Are Managed Accounts a Better QDIA Option?
Nearly three decades ago, when I started my career in the retirement industry, significant energy was spent educating participants as to why they should contribute to their 401(k) plans. Years later, at the height of these efforts, we saw the introduction of the Qualified Default Investment Alternative (QDIA) under the 2006 Pension Protection Act (PPA). The goal was to remove the roadblocks that prevented participation and low deferral rates in 401(k) plans.

Times have changed. With roughly 10,000 Baby Boomers turning 65 every day for the next 12 years (Pew Research, 2010) the focus is on customized solutions designed to provide positive retirement outcomes. I believe that managed accounts can help our industry advance in this direction.

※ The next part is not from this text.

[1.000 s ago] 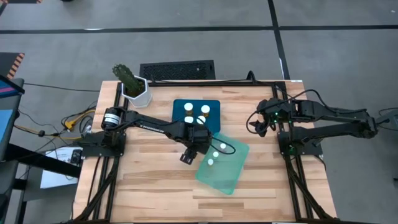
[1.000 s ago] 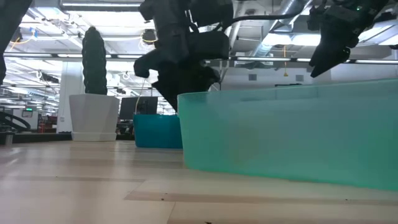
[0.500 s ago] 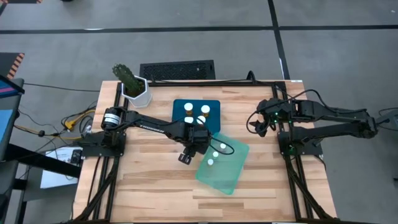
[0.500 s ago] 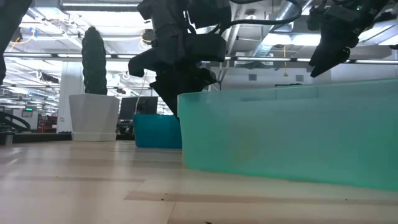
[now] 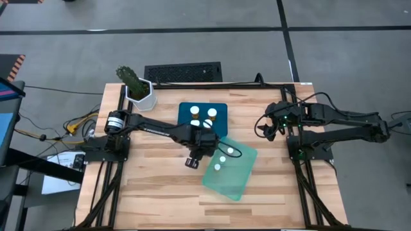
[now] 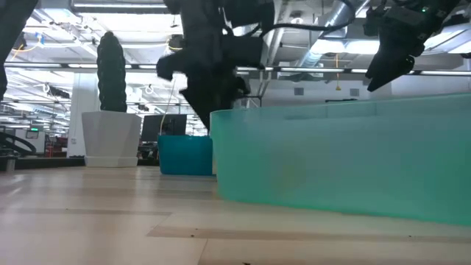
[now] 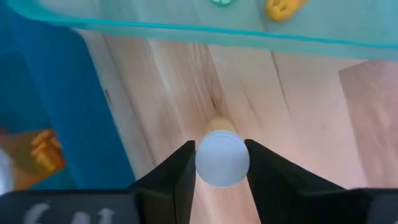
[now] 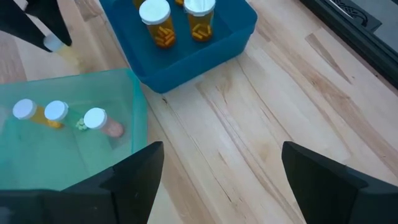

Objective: Pick and place medicine bottles into bin by pill shape (circle, oval)
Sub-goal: Put the small yellow pill bottle into the green bin

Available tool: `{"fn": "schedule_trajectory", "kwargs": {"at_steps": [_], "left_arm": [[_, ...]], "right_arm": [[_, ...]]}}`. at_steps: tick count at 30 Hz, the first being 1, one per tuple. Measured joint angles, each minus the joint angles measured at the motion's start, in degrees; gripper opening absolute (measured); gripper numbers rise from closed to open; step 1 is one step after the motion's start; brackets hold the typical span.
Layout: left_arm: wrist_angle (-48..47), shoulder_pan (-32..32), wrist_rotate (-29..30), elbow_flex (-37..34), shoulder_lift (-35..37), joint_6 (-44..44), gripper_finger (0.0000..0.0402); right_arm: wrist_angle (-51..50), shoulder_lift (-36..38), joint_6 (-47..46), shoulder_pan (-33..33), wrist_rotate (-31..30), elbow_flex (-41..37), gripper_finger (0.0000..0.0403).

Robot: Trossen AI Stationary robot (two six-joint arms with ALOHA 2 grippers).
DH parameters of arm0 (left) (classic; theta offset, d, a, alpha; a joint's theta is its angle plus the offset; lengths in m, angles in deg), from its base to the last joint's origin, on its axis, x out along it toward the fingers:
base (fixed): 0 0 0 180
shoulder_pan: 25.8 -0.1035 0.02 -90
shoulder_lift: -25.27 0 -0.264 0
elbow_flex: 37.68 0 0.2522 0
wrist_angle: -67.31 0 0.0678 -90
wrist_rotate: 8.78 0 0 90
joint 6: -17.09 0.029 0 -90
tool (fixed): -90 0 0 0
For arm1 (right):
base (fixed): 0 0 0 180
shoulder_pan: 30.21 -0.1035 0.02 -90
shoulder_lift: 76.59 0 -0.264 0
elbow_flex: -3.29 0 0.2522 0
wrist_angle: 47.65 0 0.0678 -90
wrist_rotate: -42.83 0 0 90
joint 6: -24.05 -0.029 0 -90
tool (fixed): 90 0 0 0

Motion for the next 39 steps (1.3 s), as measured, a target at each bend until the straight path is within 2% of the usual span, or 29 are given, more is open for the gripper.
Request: {"fn": "schedule_trajectory", "kwargs": {"at_steps": [10,16,25,39], "left_arm": [[-12.48,3.14,1.75,15.62,0.0,-5.29,0.0118],[-12.64,7.29,3.52,23.92,0.0,-9.83,0.0119],[-8.94,14.09,8.66,24.42,-2.99,-10.67,0.012],[-6.82,16.04,6.72,24.3,-13.5,-9.51,0.012]], "right_arm": [[0.02,0.0,-0.58,0.0,0.0,0.0,0.0333],[0.02,0.0,-2.47,0.0,0.0,0.0,0.0333],[0.0,0.0,-4.06,0.0,0.0,0.0,0.0333],[-0.02,0.0,-5.92,-0.04,0.0,0.0,0.0333]]}}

When I speak of managed accounts, I am referring to the professional investment management and advice component offered through 401(k) plans. Managed accounts are one of three eligible QDIAs under the 2006 PPA; the other two are target date funds (TDFs) and balanced funds.

While TDFs are the dominant QDIA, the mighty TDF has severe limitations. A widespread criticism is that TDFs are designed based on an assumed “average” participant and the only factor taken into account is age. Individual factors such as access to a defined benefit plan, ownership of IRAs, personal savings and estimated Social Security benefits are not considered. Enter managed accounts.

Why Managed Accounts?

Managed accounts, unlike TDFs and balanced funds, are a professional investment and advice service that allow participants to provide personal information and receive a customized asset allocation and investment strategy for their 401(k) assets. The allocation is professionally managed and can change based on information provided by the participant. This service is highly personalized and distinguishes managed accounts from TDFs (even custom TDFs).

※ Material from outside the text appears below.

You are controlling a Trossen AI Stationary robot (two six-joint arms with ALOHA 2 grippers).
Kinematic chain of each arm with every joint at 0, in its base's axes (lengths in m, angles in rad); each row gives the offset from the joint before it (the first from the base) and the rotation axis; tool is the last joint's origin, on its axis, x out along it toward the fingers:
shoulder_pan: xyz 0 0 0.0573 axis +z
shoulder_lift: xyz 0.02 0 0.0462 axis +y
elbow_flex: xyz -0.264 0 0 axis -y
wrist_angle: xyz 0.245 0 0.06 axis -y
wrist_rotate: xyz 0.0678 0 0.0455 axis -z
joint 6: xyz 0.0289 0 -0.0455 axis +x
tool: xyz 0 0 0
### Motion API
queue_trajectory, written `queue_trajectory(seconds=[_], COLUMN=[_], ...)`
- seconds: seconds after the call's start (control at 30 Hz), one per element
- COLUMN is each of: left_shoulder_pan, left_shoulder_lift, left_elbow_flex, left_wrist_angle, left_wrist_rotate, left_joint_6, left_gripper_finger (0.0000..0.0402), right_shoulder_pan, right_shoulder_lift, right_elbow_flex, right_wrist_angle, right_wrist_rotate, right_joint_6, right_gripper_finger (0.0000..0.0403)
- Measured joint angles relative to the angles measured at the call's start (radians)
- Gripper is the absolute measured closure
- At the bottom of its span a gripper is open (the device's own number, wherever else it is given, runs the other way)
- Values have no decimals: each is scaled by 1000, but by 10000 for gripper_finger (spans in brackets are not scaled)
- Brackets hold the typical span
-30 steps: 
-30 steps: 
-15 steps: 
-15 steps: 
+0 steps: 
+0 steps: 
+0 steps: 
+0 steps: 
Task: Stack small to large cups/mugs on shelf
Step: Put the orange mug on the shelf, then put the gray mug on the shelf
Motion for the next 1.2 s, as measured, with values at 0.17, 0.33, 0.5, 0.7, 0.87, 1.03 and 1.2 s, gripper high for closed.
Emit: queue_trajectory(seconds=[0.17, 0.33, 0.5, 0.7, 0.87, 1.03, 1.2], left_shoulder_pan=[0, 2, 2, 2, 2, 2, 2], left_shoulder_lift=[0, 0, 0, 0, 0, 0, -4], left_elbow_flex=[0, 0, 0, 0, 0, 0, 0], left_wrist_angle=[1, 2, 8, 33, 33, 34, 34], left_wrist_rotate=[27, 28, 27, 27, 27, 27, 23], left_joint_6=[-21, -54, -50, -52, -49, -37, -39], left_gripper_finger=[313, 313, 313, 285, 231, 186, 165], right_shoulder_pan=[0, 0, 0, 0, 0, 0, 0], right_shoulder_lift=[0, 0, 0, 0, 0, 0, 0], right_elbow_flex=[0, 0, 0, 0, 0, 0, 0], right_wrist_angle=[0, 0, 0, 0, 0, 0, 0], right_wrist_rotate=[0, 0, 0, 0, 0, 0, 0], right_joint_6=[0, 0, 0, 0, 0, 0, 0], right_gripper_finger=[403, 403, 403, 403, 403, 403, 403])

Three things in particular excite me about managed accounts…

1. Investment Flexibility

Managed account providers often leverage the plan’s investment menu to create a customized asset allocation for participants. An added benefit is that most managed account providers may also leverage additional asset classes outside of the core lineup. Such asset classes can include private real estate and long-duration bonds. Some of these strategies may be excluded from the core lineup due to Plan Sponsors’ fears that participants will not understand and misuse the strategy. In the hands of a professional investment manager, however, access to alternative asset classes may be the necessary diversifier that can add alpha to a portfolio or help minimize drawdowns.

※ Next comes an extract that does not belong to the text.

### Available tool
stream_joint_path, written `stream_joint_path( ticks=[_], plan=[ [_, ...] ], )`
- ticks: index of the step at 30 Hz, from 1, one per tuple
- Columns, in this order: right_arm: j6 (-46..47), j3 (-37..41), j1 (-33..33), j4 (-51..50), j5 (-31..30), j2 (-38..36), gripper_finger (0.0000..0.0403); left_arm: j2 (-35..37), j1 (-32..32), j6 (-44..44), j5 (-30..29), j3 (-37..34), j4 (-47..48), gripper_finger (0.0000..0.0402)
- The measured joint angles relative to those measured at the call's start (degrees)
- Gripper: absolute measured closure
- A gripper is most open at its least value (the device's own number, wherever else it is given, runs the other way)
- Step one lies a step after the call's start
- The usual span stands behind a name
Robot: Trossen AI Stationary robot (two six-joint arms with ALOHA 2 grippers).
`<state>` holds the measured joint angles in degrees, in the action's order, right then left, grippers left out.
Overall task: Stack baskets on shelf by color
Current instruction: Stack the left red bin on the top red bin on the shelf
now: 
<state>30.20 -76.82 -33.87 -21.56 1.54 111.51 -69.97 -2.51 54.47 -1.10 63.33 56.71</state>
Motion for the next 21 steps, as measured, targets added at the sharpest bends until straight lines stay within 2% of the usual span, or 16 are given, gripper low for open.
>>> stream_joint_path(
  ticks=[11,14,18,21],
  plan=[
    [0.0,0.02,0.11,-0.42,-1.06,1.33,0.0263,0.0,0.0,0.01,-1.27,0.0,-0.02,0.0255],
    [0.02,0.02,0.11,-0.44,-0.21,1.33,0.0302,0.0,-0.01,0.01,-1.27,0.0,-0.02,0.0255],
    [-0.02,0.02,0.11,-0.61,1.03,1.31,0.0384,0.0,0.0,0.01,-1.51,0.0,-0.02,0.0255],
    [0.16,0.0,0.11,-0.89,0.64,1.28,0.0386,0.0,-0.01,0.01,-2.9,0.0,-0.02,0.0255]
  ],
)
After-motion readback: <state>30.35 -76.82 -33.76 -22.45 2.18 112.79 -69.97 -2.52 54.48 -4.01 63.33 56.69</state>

2. Retirement Income Considerations

Many managed account providers take into account factors such as retirement goals, desired monthly income in retirement, outside assets, and estimated Social Security benefits. Some providers incorporate tax efficiency into their draw down strategies. Others assist participants in converting account balances into sustainable income amounts. Unlike TDFs and balanced funds, which tend to be viewed by participants as a retirement “savings” vehicle, the managed account framework broadens the participants’ perspective to include the potential for retirement income generation.

3. Improved Technology

A number of providers can now automatically aggregate outside assets, giving participants a dashboard of their financial information in one place. This has greatly improved the user experience. 

Shackled By Fees

Why haven’t managed accounts gained more traction with plan sponsors and participants? Fees. In 2014 the Government Accountability Office (GAO) released a paper called Improvements Can Be Made to Better Protect Participants in Managed Accounts, which encourages plan sponsors to consider fees in relation to the advantages offered by managed accounts. However, more recently, a Morningstar study showed that a 25-year-old participant could have 40% more in retirement income after using a managed account service with an annual fee of 0.40% (How Can You Help Your Employees Retire, Morningstar, 2015). When implemented correctly, managed accounts may help improve retirement outcomes.

It is a myth that the advantages of managed accounts depend solely upon how engaged participants are with the service. While more engagement does result in more customization, many relevant data points exist within recordkeeping platforms that can significantly increase personalization without participant input. Such data include age, gender, salary, deferral rates, account balance, and employer match. This alone allows for a level of customization not found with a TDF. TDFs capture only one factor—age.

A Steady March Forward

Plan sponsors recognize the need to select the appropriate QDIA for their plan. Once upon a time the customary decision was TDFs. But times have changed. Plan demographics are shifting. We have an even deeper understanding of behavioral finance. There is an inherent need to offer personalized solutions that deliver positive retirement outcomes. These elements and more conspire to rewrite the story. The managed account is in the midst of an evolution and I remain optimistic that in due time, it will be the vehicle that moves our industry forward.